Campo Grande, 07 de junho de 2024
O uso de uniforme de presídio por parte do réu durante júri popular ofende princípios como os da ampla defesa e da isonomia, porque que esse tipo de roupa produz um estigma que pode influenciar os jurados e o acusado, caso respondesse ao processo em liberdade, compareceria ao plenário com trajes civis.
Com essa fundamentação, a ministra Daniela Teixeira, do Superior Tribunal de Justiça, concedeu Habeas Corpus para anular julgamento no qual dois homens foram condenados em São Paulo.
“Em atenção aos princípios da ampla defesa e do contraditório, assim como à pacífica jurisprudência desta corte, o pleito formulado pela defesa há de ser atendido, permitindo-se a realização de nova sessão de julgamento na qual o réu tenha oportunizada a utilização dos trajes civis”, decidiu a julgadora.
O pedido de Habeas Corpus foi impetrado pela defesa de um dos réus, cuja pena foi fixada em 19 anos de reclusão. O outro acusado é um sargento da Polícia Militar e foi condenado a 14 anos e três meses.
Citando outro acórdão de sua relatoria, a ministra destacou que deve ser conferido aos julgadores leigos um olhar de imparcialidade e serenidade para com o réu, “através da abolição de qualquer símbolo de culpa, tal como a vestimenta carcerária, que constrói, por óbvio, um estigma sociocultural de culpado em torno do custodiado, influenciando de forma indevida o ânimo dos jurados”.
Daniela Teixeira justificou que permitir o uso de roupas civis visa a resguardar a dignidade da pessoa humana e garantir a isonomia. “O pronunciado solto é levado ao julgamento do conselho de sentença sem trajar a ‘farda’ do sistema carcerário”. A julgadora do STF acrescentou que a questão do traje não traz qualquer insegurança ou perigo, tendo em vista a existência de policiamento ostensivo nos fóruns.
Antes do júri, que foi realizado no Fórum Criminal da Barra Funda, na Capital, os advogados Anderson dos Santos Domingues, Bruno Cavalcante e Eugênio Malavasi peticionaram nos autos para que o cliente pudesse vestir trajes civis. Porém, o presidente da sessão indeferiu o requerimento, sob a justificativa de que o uniforme auxiliaria na identificação do detento em caso de eventual fuga.

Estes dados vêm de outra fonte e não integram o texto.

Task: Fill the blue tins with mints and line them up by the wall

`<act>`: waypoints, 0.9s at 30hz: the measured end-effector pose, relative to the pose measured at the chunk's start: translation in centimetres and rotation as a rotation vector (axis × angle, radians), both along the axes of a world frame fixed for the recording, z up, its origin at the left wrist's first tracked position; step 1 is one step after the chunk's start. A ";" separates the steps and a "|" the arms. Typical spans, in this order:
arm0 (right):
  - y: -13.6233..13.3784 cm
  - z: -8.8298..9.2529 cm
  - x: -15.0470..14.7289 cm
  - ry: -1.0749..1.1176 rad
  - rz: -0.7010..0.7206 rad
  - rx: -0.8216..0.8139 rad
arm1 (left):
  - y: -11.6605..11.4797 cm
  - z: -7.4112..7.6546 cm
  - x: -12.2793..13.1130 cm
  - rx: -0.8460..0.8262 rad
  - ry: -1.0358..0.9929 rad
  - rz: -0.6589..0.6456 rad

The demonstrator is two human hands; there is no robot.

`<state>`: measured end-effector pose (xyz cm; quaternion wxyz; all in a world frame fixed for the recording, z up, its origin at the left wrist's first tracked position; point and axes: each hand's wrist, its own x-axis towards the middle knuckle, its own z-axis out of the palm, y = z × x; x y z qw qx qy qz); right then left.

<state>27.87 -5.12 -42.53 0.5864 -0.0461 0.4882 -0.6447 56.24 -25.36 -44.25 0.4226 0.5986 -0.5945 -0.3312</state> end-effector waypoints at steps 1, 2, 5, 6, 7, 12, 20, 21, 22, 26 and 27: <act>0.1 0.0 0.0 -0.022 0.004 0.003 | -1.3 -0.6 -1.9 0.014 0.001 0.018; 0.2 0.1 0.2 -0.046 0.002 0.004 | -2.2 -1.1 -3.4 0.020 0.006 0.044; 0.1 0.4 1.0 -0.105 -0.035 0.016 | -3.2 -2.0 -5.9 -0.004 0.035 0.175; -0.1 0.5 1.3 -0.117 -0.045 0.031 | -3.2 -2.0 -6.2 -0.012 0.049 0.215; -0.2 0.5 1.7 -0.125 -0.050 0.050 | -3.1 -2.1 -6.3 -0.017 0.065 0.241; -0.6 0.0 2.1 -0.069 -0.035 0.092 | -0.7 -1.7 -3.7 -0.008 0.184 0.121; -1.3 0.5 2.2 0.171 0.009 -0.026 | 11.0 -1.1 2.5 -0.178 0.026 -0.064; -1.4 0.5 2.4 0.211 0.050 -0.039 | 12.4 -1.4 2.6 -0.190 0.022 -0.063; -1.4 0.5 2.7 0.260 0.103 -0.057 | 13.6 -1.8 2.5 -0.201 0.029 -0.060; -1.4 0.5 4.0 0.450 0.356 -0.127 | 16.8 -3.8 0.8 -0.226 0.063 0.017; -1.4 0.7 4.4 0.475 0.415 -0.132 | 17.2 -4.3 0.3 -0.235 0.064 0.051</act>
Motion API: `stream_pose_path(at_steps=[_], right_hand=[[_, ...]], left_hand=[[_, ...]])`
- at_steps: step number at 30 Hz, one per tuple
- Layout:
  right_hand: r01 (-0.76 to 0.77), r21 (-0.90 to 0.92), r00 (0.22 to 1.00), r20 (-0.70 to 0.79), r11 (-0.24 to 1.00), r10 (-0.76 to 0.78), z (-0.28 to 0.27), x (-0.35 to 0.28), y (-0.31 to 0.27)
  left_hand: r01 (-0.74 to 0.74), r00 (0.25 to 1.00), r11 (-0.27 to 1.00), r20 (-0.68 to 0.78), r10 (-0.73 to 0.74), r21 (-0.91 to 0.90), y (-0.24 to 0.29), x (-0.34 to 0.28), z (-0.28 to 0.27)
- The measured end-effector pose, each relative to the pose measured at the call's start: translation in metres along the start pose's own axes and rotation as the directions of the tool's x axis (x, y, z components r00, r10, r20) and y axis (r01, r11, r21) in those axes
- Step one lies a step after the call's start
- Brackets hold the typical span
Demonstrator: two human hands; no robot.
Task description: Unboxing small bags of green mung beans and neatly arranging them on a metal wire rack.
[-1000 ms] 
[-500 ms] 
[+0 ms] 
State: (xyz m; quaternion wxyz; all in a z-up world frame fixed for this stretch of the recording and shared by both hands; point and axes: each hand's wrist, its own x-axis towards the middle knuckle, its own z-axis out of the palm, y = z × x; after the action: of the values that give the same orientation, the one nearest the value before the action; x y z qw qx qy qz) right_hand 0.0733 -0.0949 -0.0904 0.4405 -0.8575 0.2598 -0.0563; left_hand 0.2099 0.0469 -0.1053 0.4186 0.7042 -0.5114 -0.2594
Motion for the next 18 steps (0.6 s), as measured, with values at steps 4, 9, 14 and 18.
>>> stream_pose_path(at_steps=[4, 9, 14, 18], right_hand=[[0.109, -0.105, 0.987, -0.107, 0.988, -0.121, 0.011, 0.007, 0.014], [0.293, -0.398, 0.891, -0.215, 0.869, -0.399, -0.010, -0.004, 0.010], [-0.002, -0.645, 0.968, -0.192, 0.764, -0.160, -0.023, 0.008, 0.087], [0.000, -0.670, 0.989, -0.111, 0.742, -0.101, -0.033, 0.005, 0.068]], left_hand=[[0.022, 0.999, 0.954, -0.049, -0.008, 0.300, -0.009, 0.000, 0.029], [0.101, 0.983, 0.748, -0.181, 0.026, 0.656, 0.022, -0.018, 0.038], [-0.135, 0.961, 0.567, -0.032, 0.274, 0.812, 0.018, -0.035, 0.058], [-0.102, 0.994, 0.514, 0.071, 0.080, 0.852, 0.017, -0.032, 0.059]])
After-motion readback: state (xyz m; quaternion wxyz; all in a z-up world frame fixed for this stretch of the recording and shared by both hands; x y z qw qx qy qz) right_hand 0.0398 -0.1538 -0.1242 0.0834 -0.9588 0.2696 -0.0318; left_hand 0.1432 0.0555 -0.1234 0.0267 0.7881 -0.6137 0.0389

Após o júri popular, os advogados impetraram habeas corpus perante o Tribunal de Justiça de São Paulo (TJ-SP). Eles pleitearam a anulação do julgamento sob a alegação de prejuízo à defesa em decorrência da utilização do uniforme do presídio. Porém, a 4ª Câmara de Direito Criminal negou o pedido por não vislumbrar a existência de “patente constrangimento ilegal” que autorize a sua concessão.
“O mero uso do uniforme do estabelecimento prisional não é suficiente para influenciar no ânimo dos jurados a ponto de gerar um juízo prévio de condenação, sendo esta, aliás, regra da Secretaria de Administração Penitenciária, de observância por todos os presos. (…) Além disso, a defesa não trouxe qualquer indicativo concreto de que o uso das vestes carcerárias interferiu na formação da convicção dos jurados”, diz o acórdão do TJ-SP.
Ao declarar a nulidade da sessão de julgamento e determinar a realização de outra, na qual se permita ao réu vestir roupas civis, a ministra ressalvou que o habeas corpus não pode ser manejado em substituição a recurso próprio ou a revisão criminal, conforme entendimento do STJ e do Supremo Tribunal Federal (STF). No entanto, o caso em análise, no qual se verifica “flagrante ilegalidade apta a gerar constrangimento ilegal”, é situação excepcional que autoriza conhecê-lo e concedê-lo de ofício.
O homicídio qualificado atribuído ao paciente, que seria agiota, e ao corréu, sargento da PM, ocorreu em junho de 2023, no Jaçanã, Zona Norte de São Paulo. Segundo o Ministério Público, os acusados desembarcaram encapuzados de um carro e executaram com 15 tiros um homem, que estava em outro veículo estacionado. Conforme a denúncia, a vítima também seria praticante de agiotagem e o crime foi motivado por disputa de clientela. O policial militar atuaria como “cobrador” do outro denunciado.